## EXERCISE AIM
Repeat the data below exactly, dropping any pictures it holds.

## DATASET SECTION
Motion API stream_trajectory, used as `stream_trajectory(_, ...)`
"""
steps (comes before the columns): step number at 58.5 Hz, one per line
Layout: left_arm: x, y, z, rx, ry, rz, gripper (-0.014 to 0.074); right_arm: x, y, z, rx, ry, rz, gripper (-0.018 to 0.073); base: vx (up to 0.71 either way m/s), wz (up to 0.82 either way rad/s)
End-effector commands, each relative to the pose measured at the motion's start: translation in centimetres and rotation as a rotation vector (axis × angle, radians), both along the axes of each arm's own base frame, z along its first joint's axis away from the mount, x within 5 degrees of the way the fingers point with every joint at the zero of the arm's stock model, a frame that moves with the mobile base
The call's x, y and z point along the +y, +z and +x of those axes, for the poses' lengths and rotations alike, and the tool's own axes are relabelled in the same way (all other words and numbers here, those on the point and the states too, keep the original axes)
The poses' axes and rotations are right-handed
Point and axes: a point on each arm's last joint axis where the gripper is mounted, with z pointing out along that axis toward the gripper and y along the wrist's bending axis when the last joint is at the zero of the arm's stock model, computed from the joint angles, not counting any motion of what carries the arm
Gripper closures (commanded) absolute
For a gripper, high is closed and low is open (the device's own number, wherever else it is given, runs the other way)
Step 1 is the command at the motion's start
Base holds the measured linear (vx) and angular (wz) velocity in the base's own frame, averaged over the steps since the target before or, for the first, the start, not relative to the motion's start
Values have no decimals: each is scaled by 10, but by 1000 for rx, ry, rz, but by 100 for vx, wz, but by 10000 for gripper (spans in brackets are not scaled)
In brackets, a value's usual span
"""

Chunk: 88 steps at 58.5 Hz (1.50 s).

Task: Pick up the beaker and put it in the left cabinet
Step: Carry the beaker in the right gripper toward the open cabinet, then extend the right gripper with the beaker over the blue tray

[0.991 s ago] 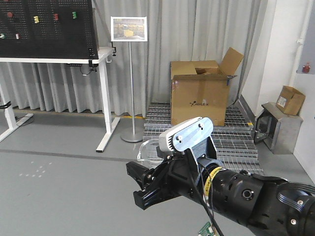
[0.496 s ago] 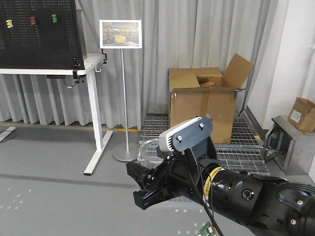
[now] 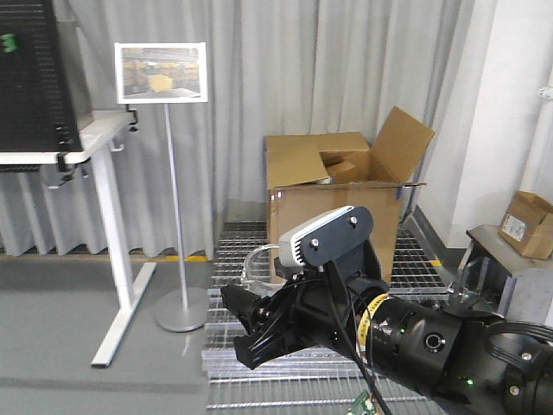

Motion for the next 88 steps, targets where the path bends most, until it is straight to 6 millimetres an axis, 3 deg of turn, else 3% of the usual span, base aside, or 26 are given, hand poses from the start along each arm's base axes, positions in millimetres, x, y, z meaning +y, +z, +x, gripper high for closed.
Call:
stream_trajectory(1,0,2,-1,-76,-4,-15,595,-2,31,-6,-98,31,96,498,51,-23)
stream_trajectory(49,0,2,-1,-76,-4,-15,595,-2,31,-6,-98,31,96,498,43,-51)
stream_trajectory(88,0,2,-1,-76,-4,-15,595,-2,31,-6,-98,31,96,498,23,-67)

## PROBLEM SOLUTION
Motion API stream_trajectory, used as `stream_trajectory(_, ...)`
"""
steps (comes before the columns): step number at 58.5 Hz, one per line
Layout: left_arm: x, y, z, rx, ry, rz, gripper (-0.014 to 0.074); right_arm: x, y, z, rx, ry, rz, gripper (-0.018 to 0.073); base: vx (up to 0.71 either way m/s), wz (up to 0.82 either way rad/s)
End-effector commands, each relative to the pose measured at the motion's start: translation in centimetres and rotation as a rotation vector (axis × angle, radians), both along the axes of each arm's own base frame, z along its first joint's axis away from the mount, x within 5 degrees of the way the fingers point with every joint at the zero of the arm's stock model, a frame that moves with the mobile base
The call's x, y and z point along the +y, +z and +x of those axes, for the poses' lengths and rotations alike, and the tool's own axes are relabelled in the same way (all other words and numbers here, those on the point and the states too, keep the original axes)
The poses' axes and rotations are right-handed
Point and axes: a point on each arm's last joint axis where the gripper is mounted, with z pointing out along that axis toward the gripper and y along the wrist's bending axis when the last joint is at the zero of the arm's stock model, computed from the joint angles, not counting any motion of what carries the arm
Gripper closures (commanded) absolute
For a gripper, high is closed and low is open (the device's own number, wherever else it is given, runs the other way)
Step 1 is the command at the motion's start
Base holds the measured linear (vx) and angular (wz) velocity in the base's own frame, averaged over the steps since the target before or, for the first, the start, not relative to the motion's start
Values have no decimals: each is scaled by 10, but by 1000 for rx, ry, rz, but by 100 for vx, wz, but by 10000 for gripper (spans in brackets are not scaled)
In brackets, a value's usual span
"""

Chunk: 88 steps at 58.5 Hz (1.50 s).

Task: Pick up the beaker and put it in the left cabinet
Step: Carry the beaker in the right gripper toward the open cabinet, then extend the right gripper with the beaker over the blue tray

[0.991 s ago] 
[0.496 s ago] 
[now] 

Motion for the next 88 steps, targets where the path bends most, until it is straight to 6 millimetres an axis, 3 deg of turn, else 3% of the usual span, base aside, or 26 are given, hand poses from the start along each arm's base axes, positions in millimetres, x, y, z meaning +y, +z, +x, gripper high for closed.
Call:
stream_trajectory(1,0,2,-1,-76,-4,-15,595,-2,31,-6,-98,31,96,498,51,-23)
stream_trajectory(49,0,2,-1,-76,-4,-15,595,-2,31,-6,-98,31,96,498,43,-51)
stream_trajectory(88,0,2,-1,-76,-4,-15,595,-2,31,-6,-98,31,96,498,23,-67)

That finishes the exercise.